The OBO Foundry have a policy for the creation of URIs [3], which dictates the transformation of the colon into an underscore. While this policy is not enforced, it is recommended (when using URIs). Hence there are a mixture of ontologies who do or do not implement this.

Anyway, for the Identifiers.org registry, our aim is to store the regular expression reflecting the identifiers assigned by the data provider. If no documentation is available describing identifier strategies, we make an informed decision based on existing identifiers and common practice within the user community.

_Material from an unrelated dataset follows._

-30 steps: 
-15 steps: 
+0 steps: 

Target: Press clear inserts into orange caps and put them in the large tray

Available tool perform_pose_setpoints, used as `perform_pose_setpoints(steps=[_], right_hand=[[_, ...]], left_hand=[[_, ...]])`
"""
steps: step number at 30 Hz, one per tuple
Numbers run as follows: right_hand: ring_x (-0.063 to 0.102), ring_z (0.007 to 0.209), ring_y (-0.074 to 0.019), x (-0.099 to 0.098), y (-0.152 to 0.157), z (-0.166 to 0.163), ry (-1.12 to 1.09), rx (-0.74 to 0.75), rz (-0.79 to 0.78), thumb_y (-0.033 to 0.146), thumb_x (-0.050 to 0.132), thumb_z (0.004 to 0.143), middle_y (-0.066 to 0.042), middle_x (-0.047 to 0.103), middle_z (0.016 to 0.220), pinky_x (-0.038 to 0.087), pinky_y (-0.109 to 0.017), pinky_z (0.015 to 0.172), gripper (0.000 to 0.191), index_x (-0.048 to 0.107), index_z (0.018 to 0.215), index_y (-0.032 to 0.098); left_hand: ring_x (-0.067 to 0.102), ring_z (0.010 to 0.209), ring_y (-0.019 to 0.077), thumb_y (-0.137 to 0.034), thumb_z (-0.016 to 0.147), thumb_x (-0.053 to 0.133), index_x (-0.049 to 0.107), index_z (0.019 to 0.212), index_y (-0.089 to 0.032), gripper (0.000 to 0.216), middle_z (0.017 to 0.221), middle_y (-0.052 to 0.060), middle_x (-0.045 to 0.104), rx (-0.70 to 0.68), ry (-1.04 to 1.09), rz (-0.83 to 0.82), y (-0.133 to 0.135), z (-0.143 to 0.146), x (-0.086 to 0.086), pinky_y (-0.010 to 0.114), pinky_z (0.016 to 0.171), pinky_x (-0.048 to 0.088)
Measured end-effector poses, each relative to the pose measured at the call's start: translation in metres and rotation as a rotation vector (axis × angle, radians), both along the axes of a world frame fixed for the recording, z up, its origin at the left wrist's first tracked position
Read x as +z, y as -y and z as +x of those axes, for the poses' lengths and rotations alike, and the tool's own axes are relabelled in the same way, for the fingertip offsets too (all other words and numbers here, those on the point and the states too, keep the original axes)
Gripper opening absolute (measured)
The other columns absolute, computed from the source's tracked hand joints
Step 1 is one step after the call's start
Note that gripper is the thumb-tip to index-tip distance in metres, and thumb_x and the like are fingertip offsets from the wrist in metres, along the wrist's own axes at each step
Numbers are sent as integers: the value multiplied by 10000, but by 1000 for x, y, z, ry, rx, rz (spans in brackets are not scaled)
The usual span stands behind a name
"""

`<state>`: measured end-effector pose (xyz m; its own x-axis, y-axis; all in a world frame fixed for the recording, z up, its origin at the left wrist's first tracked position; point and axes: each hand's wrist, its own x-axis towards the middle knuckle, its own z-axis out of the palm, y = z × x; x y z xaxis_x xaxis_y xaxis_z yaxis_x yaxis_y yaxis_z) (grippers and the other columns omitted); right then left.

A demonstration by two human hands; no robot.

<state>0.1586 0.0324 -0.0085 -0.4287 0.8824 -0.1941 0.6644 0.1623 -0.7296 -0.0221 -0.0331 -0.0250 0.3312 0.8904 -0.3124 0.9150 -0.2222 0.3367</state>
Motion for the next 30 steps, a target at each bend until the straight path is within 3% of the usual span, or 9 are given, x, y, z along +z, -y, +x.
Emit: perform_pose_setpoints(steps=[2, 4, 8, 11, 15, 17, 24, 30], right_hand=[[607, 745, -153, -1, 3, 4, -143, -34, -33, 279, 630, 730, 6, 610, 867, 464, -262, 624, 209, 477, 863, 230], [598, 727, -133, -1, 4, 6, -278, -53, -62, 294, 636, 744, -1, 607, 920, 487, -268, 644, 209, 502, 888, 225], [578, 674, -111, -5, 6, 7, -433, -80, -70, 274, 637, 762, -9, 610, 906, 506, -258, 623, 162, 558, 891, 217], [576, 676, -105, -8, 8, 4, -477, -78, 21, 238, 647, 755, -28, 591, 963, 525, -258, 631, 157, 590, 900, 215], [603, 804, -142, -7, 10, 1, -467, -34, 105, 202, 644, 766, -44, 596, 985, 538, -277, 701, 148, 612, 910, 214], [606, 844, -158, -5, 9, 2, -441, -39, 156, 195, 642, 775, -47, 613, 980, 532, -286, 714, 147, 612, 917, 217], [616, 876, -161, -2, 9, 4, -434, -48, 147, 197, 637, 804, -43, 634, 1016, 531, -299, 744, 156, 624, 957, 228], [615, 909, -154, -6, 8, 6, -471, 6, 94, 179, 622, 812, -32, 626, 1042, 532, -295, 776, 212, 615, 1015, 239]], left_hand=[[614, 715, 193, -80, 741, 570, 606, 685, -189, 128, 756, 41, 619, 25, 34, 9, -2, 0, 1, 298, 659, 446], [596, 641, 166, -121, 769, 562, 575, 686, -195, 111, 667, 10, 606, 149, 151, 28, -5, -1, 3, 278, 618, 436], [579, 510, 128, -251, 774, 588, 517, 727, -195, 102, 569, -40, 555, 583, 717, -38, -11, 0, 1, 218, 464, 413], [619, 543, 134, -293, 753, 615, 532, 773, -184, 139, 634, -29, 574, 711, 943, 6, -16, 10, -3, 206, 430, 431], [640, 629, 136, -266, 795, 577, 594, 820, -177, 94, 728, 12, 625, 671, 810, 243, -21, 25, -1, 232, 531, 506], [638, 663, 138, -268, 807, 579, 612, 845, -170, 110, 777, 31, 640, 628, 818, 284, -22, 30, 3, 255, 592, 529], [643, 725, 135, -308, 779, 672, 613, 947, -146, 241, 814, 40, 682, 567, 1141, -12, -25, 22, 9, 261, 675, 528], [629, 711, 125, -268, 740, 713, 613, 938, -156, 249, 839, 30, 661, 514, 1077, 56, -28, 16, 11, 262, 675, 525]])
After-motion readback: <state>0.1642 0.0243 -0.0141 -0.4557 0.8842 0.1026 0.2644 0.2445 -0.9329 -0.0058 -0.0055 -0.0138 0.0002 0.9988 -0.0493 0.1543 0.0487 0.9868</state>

We originally captured this pattern for our own use, for example to provide users information on potentially malformed URIs. Of course, if we can extend this feature to be more useful to the community at large, then we would encourage them to give us feedback. If there is a clear and demonstrable need from our users to store identifier patterns at the level of individual resources and identification schemes, then we can add it to our roadmap for future development.

However, as far as I understand, all this should not impact the dataset description document, as far as the definition of the idot terms you wish to use is clear and cover the needs.

Cheers,

[1] http://wiki.geneontology.org/index.php/Identifiers [2] http://amigo.geneontology.org/amigo/term/GO:0006915 (official GO resource) [3] http://www.obofoundry.org/id-policy.shtml

AlasdairGray commented 9 years ago

I don't think that we should be focusing on the GO example here. What we are really looking for is a property which allows for the specification of the complete URI pattern where the regex is used to capture the identifier part.

As I understand it, identifiers.org make use of two properties – idot:accessPattern and idot:identifierPattern – to construct the URI. However, we have no formal way of specifying that the two properties need to be spliced together.

I think that what we are looking for is a single property that would allow for the specification of the whole pattern as a regex; something like

:chembl xxx:accessIdentifierPattern "^http://rdf.ebi.ac.uk/resource/chembl/CHEMBL\\d+" .

VoID's void:uriRegexPattern doesn't quite meet our needs since

  1. It entails that the data must be in RDF and we might be linking to a web page
  2. It focuses on the access pattern part rather than the identifier part
micheldumontier commented 9 years ago

+1

micheldumontier commented 9 years ago

@perkeo . We discussed the issue and have proposed an idot:accessIdentifierPattern as an attribute to an instance of the idot:AccessPattern. see the commit c30d6c98ea138d5cdf0fadc29fa412749807edda

micheldumontier commented 9 years ago

@perkeo would you be able to add an entry to the identifiers.org ontology document?

AlasdairGray commented 9 years ago

@micheldumontier Do we need to have the following in the example?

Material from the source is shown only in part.